Without including any pictures, write out the data below exactly.

> **INFORMATION SHOWN**
= Beginning of Section =

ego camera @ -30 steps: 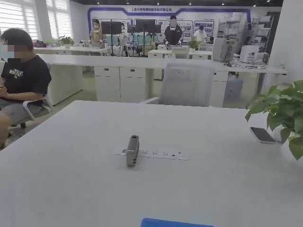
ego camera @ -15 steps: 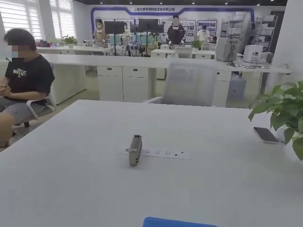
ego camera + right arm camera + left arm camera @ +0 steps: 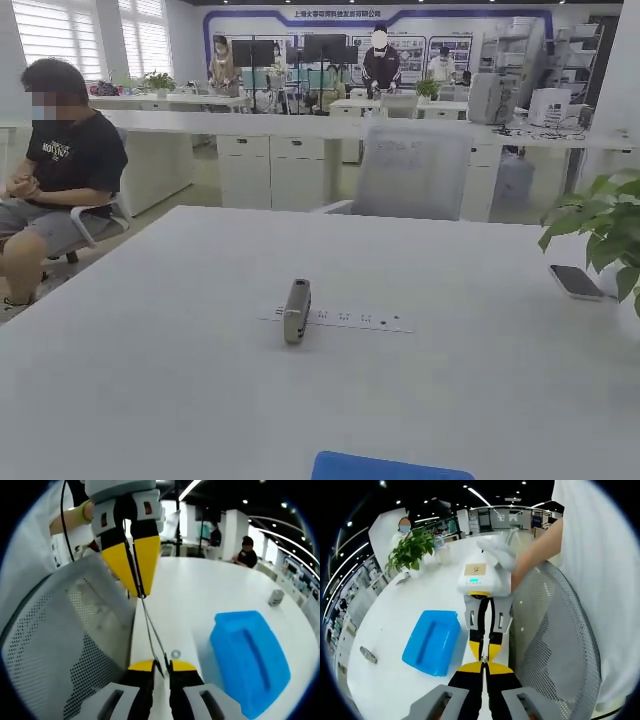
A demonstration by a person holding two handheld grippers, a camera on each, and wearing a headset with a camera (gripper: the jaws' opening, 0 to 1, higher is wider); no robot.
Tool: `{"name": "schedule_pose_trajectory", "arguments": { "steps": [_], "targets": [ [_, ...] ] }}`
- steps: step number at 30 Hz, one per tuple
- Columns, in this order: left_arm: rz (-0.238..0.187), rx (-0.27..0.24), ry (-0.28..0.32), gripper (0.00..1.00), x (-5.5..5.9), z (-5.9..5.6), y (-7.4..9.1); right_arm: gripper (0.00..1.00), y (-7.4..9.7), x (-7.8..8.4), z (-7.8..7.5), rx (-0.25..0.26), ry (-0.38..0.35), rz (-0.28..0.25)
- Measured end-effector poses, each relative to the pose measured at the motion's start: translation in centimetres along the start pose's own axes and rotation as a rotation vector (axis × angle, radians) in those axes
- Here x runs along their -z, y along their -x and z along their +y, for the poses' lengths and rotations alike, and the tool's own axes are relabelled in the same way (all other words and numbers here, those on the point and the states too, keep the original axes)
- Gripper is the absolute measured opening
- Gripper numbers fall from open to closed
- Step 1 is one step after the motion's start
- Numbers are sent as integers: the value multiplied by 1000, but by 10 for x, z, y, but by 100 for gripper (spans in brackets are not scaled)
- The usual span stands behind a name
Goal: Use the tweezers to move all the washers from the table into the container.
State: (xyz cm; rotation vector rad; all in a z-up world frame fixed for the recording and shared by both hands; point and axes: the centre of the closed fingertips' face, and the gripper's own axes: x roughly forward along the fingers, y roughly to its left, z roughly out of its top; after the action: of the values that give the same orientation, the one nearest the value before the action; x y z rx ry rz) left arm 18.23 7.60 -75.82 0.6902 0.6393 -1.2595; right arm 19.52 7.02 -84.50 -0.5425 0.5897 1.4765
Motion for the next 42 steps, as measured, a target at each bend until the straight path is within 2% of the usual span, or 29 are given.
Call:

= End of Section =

> **TASK SOLUTION**
ego camera @ -30 steps: 
ego camera @ -15 steps: 
ego camera + right arm camera + left arm camera @ +0 steps: 
A demonstration by a person holding two handheld grippers, a camera on each, and wearing a headset with a camera (gripper: the jaws' opening, 0 to 1, higher is wider); no robot.
Tool: `{"name": "schedule_pose_trajectory", "arguments": { "steps": [_], "targets": [ [_, ...] ] }}`
- steps: step number at 30 Hz, one per tuple
- Columns, in this order: left_arm: rz (-0.238..0.187), rx (-0.27..0.24), ry (-0.28..0.32), gripper (0.00..1.00), x (-5.5..5.9), z (-5.9..5.6), y (-7.4..9.1); right_arm: gripper (0.00..1.00), y (-7.4..9.7), x (-7.8..8.4), z (-7.8..7.5), rx (-0.25..0.26), ry (-0.38..0.35), rz (-0.28..0.25)
- Measured end-effector poses, each relative to the pose measured at the motion's start: translation in centimetres along the start pose's own axes and rotation as a rotation vector (axis × angle, radians) in those axes
- Here x runs along their -z, y along their -x and z along their +y, for the poses' lengths and rotations alike, and the tool's own axes are relabelled in the same way (all other words and numbers here, those on the point and the states too, keep the original axes)
- Gripper is the absolute measured opening
- Gripper numbers fall from open to closed
- Step 1 is one step after the motion's start
- Numbers are sent as integers: the value multiplied by 1000, but by 10 for x, z, y, but by 100 for gripper (spans in brackets are not scaled)
- The usual span stands behind a name
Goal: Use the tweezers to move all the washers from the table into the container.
State: (xyz cm; rotation vector rad; all in a z-up world frame fixed for the recording and shared by both hands; point and axes: the centre of the closed fingertips' face, and the gripper's own axes: x roughly forward along the fingers, y roughly to its left, z roughly out of its top; after the action: of the values that give the same orientation, the one nearest the value before the action; x y z rx ry rz) left arm 18.23 7.60 -75.82 0.6902 0.6393 -1.2595; right arm 19.52 7.02 -84.50 -0.5425 0.5897 1.4765
Motion for the next 42 steps, as measured, a target at each bend until the straight path is within 2% of the usual span, or 29 are given.
Call:

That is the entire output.